- **WHAT THE EXERCISE ASKS**
Write only the number of lines in the entries that hold the string "with".

- **SUPPLIED MATERIAL**
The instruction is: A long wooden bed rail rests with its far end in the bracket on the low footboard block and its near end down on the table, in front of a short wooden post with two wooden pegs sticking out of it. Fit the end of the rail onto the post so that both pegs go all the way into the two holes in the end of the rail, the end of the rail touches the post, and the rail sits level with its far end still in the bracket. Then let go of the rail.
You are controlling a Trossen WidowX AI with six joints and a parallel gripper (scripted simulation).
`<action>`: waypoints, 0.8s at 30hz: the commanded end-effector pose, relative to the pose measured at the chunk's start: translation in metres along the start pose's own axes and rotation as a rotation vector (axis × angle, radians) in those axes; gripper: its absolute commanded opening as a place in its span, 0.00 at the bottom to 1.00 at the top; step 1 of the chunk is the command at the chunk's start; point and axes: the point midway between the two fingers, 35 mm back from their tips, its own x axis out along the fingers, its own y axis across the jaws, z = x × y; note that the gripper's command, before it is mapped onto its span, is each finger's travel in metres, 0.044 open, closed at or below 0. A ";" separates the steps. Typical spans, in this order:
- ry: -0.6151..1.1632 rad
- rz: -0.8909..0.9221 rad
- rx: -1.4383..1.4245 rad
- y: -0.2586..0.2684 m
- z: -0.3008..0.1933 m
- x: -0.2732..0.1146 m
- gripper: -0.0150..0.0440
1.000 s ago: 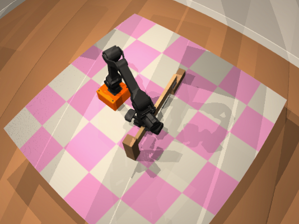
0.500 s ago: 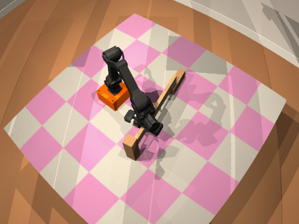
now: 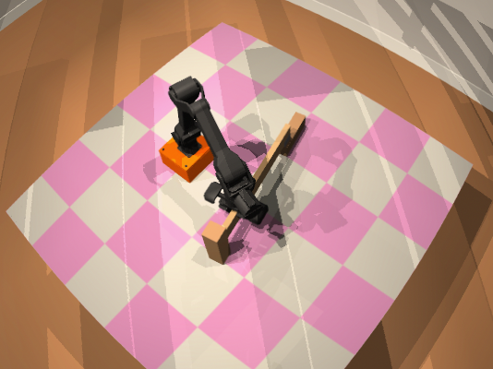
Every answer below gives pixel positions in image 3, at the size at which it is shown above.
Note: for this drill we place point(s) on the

- **OUTPUT**
2